→ **TRY IT**:
The pictures in the listing below are to be skipped, while the lines between the line holding "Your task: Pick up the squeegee" and the line holding "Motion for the", inclusive, are to be output exactly.

→ **MATERIAL PROVIDED**:
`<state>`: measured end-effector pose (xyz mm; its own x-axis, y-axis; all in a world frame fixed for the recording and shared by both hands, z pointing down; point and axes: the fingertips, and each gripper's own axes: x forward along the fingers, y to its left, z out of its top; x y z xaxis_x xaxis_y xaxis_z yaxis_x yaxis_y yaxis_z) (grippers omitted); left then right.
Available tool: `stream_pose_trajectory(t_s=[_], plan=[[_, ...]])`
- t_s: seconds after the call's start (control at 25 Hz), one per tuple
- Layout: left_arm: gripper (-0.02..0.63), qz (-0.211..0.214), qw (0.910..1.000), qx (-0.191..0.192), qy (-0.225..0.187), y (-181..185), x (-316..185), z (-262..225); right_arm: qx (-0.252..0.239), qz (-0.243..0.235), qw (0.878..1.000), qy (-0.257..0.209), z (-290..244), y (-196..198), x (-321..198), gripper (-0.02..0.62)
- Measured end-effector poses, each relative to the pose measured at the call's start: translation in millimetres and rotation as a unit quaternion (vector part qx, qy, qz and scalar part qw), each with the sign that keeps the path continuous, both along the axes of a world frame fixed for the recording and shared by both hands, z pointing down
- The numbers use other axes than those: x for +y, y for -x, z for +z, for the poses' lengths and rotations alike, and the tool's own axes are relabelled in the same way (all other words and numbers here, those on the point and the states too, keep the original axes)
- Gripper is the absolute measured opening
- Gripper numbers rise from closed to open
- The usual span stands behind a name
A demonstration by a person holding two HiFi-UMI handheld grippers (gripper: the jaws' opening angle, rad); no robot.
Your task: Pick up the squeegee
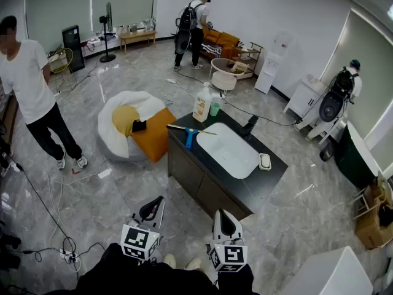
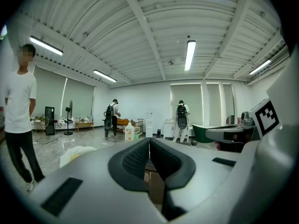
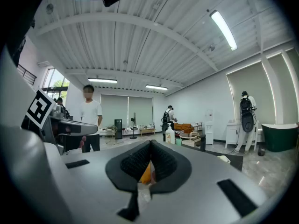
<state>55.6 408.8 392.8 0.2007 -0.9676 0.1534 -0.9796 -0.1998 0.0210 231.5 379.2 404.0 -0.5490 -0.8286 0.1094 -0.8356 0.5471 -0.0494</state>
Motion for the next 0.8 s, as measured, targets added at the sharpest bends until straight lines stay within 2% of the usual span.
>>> stream_pose_trajectory(t_s=[0.8], plan=[[0.025,-0.025,0.9997,0.0,0.002,44,-7,2,0.013,-0.022,1.0,0.001,4,44,-15,0.015]])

→ **RESPONSE TO THIS TASK**:
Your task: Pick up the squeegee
<state>55.6 408.8 392.8 0.2007 -0.9676 0.1534 -0.9796 -0.1998 0.0210 231.5 379.2 404.0 -0.5490 -0.8286 0.1094 -0.8356 0.5471 -0.0494</state>
Motion for the next 0.8 s, as measured, targets added at the sharpest bends until straight lines stay within 2% of the usual span.

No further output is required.